WHAT IS BEING ASKED
Look through the data below and, wherever a line carries the word "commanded", please copy that line.

AVAILABLE DATA
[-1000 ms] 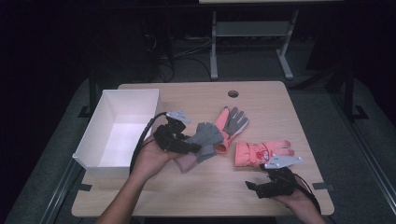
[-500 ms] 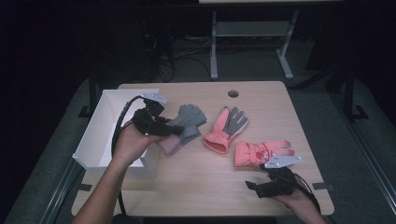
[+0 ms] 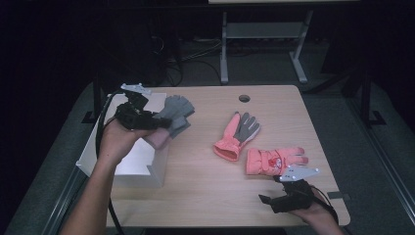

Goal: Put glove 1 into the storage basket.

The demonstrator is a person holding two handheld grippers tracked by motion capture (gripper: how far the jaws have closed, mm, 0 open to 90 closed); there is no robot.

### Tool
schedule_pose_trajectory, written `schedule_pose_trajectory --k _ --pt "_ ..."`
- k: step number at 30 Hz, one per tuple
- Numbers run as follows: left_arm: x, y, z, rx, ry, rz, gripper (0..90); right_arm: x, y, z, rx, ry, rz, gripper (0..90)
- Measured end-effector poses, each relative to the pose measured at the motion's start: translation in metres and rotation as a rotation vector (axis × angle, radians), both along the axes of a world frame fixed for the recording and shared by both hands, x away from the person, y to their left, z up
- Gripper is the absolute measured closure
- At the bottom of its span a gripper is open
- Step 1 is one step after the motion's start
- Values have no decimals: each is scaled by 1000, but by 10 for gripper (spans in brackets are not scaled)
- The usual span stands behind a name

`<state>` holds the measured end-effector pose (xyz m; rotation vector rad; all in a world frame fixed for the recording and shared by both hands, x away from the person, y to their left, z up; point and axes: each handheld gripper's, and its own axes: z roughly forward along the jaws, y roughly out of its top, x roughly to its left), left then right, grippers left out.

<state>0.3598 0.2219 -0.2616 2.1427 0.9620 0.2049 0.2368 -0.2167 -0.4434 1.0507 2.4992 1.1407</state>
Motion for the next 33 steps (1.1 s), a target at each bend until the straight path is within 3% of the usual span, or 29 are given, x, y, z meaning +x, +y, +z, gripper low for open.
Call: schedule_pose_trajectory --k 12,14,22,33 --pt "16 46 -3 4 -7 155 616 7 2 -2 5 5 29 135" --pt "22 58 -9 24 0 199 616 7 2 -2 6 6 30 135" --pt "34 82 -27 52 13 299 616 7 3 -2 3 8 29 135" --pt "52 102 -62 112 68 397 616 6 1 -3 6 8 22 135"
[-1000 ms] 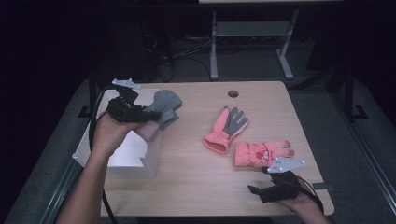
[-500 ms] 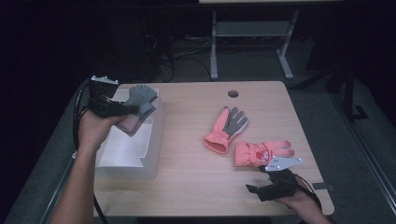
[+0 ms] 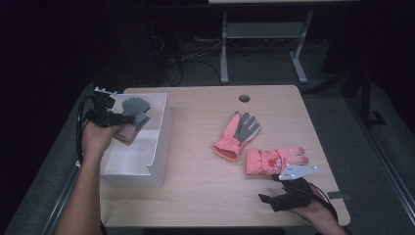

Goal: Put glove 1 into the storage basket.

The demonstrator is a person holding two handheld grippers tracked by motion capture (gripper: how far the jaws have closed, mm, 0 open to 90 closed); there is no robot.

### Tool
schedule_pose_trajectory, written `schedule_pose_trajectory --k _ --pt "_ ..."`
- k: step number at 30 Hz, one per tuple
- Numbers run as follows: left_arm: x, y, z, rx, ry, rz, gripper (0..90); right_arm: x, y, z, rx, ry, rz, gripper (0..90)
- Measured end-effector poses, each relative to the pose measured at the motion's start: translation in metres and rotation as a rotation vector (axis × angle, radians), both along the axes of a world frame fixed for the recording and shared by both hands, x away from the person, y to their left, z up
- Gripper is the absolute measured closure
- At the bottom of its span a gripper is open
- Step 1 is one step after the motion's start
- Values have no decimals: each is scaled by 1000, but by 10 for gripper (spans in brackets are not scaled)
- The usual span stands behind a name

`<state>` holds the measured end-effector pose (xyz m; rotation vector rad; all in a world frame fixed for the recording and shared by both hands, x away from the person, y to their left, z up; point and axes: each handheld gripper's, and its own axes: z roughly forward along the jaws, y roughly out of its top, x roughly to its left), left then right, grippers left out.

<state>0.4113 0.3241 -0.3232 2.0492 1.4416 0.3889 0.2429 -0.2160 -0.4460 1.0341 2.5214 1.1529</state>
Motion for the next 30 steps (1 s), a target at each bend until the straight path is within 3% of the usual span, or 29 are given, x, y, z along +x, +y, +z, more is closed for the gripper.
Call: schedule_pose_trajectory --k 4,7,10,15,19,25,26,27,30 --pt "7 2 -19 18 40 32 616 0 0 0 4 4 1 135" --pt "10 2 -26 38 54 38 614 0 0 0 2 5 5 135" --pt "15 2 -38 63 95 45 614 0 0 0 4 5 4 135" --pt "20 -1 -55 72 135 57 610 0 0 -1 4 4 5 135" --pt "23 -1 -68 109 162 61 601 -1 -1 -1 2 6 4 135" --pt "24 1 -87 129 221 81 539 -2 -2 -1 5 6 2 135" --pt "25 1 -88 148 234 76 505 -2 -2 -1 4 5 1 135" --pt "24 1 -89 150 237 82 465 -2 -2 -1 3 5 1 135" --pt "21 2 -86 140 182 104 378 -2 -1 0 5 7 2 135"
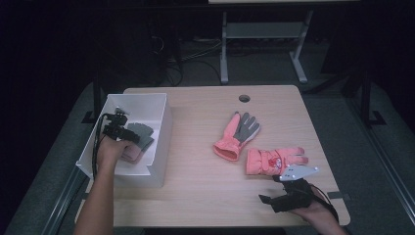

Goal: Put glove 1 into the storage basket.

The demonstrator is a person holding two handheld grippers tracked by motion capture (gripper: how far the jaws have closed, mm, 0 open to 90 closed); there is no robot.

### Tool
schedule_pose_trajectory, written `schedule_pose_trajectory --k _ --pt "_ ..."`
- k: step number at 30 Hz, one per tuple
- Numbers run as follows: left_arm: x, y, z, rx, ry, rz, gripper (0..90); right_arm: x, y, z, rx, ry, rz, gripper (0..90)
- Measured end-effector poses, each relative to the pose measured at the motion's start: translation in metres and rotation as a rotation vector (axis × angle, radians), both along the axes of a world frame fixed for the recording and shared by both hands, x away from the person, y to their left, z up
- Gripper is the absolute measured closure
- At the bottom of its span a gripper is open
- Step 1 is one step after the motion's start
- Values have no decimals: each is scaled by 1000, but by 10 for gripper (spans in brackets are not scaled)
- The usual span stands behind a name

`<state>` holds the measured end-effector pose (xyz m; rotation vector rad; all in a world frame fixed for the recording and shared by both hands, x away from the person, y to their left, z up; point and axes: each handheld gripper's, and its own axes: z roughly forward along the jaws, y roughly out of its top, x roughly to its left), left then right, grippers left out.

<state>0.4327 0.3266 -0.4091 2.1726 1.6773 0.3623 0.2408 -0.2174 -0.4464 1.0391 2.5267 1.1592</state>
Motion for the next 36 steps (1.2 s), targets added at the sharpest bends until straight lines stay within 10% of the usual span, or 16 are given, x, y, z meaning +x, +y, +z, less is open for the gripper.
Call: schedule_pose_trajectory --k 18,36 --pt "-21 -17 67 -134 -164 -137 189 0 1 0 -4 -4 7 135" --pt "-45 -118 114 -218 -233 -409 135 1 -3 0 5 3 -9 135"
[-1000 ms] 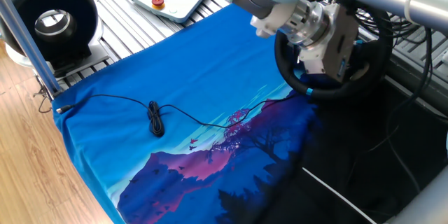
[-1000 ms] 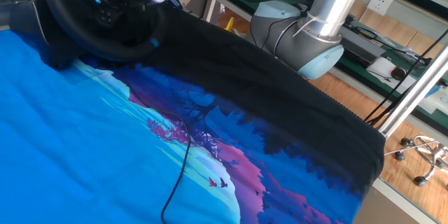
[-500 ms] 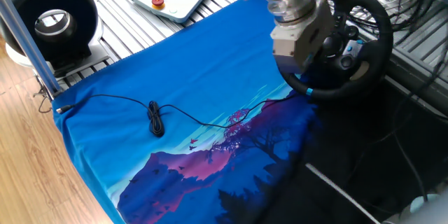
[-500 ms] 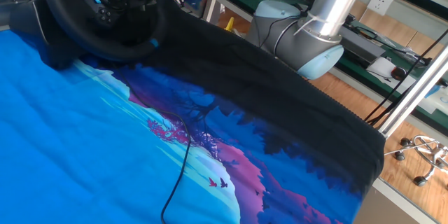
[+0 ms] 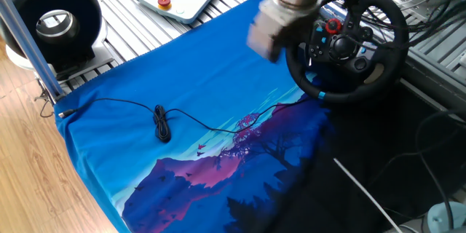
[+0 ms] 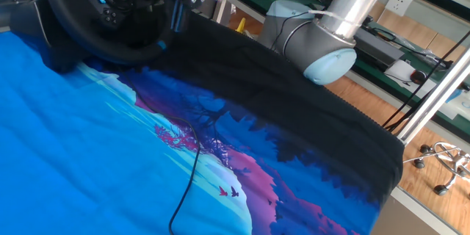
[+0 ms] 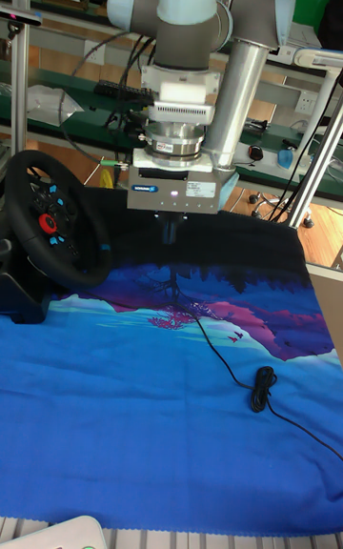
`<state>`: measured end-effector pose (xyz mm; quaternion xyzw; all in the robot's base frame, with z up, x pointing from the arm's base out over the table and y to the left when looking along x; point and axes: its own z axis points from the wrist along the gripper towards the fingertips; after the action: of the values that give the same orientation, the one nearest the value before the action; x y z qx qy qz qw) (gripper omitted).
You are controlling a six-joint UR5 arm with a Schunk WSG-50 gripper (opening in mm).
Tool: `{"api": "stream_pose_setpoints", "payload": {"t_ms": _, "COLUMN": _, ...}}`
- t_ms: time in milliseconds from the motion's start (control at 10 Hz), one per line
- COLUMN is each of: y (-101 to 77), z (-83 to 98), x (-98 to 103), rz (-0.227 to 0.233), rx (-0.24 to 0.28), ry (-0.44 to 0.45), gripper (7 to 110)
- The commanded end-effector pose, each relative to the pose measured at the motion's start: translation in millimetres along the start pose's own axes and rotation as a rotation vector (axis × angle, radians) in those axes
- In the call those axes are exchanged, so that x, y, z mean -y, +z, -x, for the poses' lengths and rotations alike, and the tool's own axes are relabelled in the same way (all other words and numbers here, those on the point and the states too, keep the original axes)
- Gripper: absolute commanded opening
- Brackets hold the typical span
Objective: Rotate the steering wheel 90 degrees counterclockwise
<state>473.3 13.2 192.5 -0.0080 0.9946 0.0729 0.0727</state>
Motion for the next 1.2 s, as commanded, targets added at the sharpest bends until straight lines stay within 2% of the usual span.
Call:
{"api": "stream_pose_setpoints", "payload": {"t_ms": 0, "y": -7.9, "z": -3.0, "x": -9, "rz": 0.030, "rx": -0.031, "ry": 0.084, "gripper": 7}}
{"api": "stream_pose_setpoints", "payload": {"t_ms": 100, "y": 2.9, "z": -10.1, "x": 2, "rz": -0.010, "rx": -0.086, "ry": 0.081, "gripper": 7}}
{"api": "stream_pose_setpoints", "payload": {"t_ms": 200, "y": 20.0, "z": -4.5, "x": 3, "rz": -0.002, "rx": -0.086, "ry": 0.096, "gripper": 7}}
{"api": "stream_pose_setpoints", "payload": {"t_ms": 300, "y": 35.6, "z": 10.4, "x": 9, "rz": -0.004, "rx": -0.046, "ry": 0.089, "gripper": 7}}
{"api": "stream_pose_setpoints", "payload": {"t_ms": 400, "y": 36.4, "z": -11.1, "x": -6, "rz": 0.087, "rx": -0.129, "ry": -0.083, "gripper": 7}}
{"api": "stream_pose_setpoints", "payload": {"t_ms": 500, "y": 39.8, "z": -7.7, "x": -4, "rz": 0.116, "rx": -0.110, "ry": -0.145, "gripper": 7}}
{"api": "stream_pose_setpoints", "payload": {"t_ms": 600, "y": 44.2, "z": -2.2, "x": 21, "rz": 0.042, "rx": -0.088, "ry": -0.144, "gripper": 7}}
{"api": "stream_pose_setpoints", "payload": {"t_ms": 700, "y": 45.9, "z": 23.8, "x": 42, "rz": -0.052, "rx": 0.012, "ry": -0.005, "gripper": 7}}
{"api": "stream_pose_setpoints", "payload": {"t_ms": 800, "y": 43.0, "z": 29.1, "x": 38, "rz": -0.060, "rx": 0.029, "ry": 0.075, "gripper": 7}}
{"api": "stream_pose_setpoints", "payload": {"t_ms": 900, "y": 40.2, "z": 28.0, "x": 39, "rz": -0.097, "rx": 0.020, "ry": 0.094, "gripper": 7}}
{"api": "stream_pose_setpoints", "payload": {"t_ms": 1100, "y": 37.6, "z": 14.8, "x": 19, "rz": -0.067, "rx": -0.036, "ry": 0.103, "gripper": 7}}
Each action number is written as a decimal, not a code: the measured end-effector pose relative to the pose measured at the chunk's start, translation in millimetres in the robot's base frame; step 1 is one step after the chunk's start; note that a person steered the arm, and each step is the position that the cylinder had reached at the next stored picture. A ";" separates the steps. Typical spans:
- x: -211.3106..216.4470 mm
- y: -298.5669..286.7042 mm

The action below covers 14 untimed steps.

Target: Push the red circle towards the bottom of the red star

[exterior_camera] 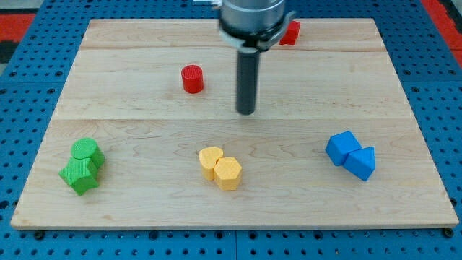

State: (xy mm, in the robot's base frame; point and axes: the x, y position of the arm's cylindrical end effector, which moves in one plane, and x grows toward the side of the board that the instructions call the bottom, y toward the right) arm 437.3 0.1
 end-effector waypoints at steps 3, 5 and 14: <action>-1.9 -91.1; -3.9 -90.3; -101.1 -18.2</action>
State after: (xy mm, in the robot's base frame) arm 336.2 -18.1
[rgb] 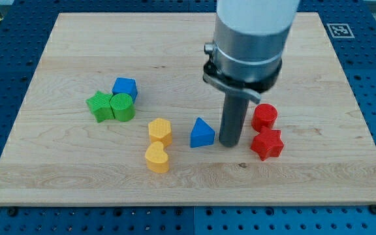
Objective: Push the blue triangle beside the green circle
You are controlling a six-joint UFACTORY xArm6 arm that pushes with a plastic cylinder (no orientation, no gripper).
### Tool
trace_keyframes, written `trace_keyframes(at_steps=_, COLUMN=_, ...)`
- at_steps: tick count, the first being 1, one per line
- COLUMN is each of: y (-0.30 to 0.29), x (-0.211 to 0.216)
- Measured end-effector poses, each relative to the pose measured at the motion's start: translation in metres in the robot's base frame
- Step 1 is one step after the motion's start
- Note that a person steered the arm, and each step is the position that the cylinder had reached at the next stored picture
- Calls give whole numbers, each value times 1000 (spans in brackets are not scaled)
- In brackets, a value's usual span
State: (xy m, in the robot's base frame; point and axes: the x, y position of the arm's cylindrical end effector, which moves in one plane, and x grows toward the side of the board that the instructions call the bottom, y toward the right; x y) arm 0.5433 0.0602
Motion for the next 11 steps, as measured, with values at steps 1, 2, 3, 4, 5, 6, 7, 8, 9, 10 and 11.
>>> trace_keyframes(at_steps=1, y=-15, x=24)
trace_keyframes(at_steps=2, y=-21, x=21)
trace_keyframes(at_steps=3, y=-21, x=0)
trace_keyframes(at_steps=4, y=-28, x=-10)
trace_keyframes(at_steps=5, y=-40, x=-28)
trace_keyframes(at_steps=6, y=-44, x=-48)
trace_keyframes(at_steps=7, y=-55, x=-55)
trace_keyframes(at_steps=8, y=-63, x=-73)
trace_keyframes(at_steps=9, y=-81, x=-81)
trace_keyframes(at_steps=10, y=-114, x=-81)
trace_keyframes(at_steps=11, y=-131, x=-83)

ANSWER TO THIS TASK
- The commanded end-effector pose, each relative to the pose measured at the motion's start: translation in millimetres along the start pose's own axes and rotation as a rotation vector (axis × angle, radians) in those axes
- Gripper: absolute commanded opening
Motion for the next 1.2 s, as commanded, targets added at the sharpest bends until straight lines stay within 2% of the usual span.

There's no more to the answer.